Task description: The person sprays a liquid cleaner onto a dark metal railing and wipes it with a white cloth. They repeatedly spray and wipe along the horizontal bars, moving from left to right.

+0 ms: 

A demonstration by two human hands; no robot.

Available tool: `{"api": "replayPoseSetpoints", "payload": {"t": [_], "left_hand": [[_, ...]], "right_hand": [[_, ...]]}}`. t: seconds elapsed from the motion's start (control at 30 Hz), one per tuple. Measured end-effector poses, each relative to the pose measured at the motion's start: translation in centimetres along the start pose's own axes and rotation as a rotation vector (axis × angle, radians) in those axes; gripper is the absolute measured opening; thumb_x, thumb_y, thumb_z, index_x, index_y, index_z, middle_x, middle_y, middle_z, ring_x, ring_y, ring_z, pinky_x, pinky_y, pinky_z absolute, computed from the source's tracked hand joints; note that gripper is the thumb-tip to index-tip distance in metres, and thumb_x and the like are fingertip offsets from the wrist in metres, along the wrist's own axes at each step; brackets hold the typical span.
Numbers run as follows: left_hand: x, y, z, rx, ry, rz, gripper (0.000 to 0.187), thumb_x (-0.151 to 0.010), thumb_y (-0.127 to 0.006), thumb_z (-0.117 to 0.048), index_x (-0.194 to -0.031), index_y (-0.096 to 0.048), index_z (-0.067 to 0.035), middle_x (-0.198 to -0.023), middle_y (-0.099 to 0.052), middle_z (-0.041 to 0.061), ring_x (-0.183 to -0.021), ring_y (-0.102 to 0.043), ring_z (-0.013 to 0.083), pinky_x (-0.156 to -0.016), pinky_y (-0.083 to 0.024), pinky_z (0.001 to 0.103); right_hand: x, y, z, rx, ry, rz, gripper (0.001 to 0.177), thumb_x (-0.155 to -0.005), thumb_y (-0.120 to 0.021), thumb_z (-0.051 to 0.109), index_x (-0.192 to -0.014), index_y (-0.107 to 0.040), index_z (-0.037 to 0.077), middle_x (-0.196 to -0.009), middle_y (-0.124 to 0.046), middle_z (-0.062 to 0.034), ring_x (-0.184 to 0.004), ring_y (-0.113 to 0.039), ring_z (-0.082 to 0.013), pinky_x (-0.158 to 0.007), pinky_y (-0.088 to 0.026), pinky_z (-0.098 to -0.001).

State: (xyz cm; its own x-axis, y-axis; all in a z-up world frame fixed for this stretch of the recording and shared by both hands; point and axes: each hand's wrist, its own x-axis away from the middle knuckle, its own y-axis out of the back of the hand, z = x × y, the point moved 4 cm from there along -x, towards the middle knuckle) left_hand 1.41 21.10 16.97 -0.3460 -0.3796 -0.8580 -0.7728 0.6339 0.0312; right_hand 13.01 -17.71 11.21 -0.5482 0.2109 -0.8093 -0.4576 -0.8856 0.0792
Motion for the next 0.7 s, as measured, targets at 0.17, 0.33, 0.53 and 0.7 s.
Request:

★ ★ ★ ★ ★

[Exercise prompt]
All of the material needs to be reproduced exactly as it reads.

[Response box]
Task description: The person sprays a liquid cleaner onto a dark metal railing and wipes it with a white cloth. They repeatedly spray and wipe along the horizontal bars, moving from left to right.

+0 ms: 

A demonstration by two human hands; no robot.

Available tool: `{"api": "replayPoseSetpoints", "payload": {"t": [_], "left_hand": [[_, ...]], "right_hand": [[_, ...]]}}`. t: seconds elapsed from the motion's start (control at 30 Hz), one per tuple. Measured end-effector poses, each relative to the pose measured at the motion's start: translation in centimetres along the start pose's own axes and rotation as a rotation vector (axis × angle, radians) in those axes; gripper is the absolute measured opening; thumb_x, thumb_y, thumb_z, index_x, index_y, index_z, middle_x, middle_y, middle_z, ring_x, ring_y, ring_z, pinky_x, pinky_y, pinky_z absolute, computed from the source's tracked hand joints; note that gripper is the thumb-tip to index-tip distance in metres, and thumb_x and the like are fingertip offsets from the wrist in metres, along the wrist's own axes at each step; brackets hold the typical span.
Numbers run as follows: left_hand: x, y, z, rx, ry, rz, gripper (0.000 to 0.187), thumb_x (-0.151 to 0.010), thumb_y (-0.127 to 0.006), thumb_z (-0.117 to 0.048), index_x (-0.194 to -0.031), index_y (-0.096 to 0.048), index_z (-0.067 to 0.035), middle_x (-0.198 to -0.023), middle_y (-0.099 to 0.052), middle_z (-0.041 to 0.061), ring_x (-0.183 to -0.021), ring_y (-0.102 to 0.043), ring_z (-0.013 to 0.083), pinky_x (-0.156 to -0.016), pinky_y (-0.083 to 0.024), pinky_z (0.001 to 0.103); right_hand: x, y, z, rx, ry, rz, gripper (0.001 to 0.177), thumb_x (-0.155 to -0.005), thumb_y (-0.120 to 0.021), thumb_z (-0.051 to 0.109), index_x (-0.192 to -0.014), index_y (-0.107 to 0.040), index_z (-0.037 to 0.077), middle_x (-0.196 to -0.009), middle_y (-0.124 to 0.046), middle_z (-0.062 to 0.034), ring_x (-0.184 to 0.004), ring_y (-0.113 to 0.039), ring_z (-0.082 to 0.013), pinky_x (-0.158 to 0.007), pinky_y (-0.088 to 0.026), pinky_z (-0.098 to -0.001).

State: (xyz cm; its own x-axis, y-axis; all in a z-up world frame fixed for this stretch of the recording and shared by both hands; point and axes: each hand's wrist, its own x-axis away from the middle knuckle, its own y-axis out of the back of the hand, z = x × y, the point moved 4 cm from there along -x, towards the middle knuckle) left_hand 1.41 21.10 16.97 -0.3460 -0.3796 -0.8580 -0.7728 0.6339 0.0312; right_hand 13.01 -17.71 11.21 -0.5482 0.2109 -0.8093 -0.4576 -0.8856 0.0792
Motion for the next 0.7 s, as measured, targets at 0.17, 0.33, 0.53 and 0.7 s.
Request:

This finishes the exercise.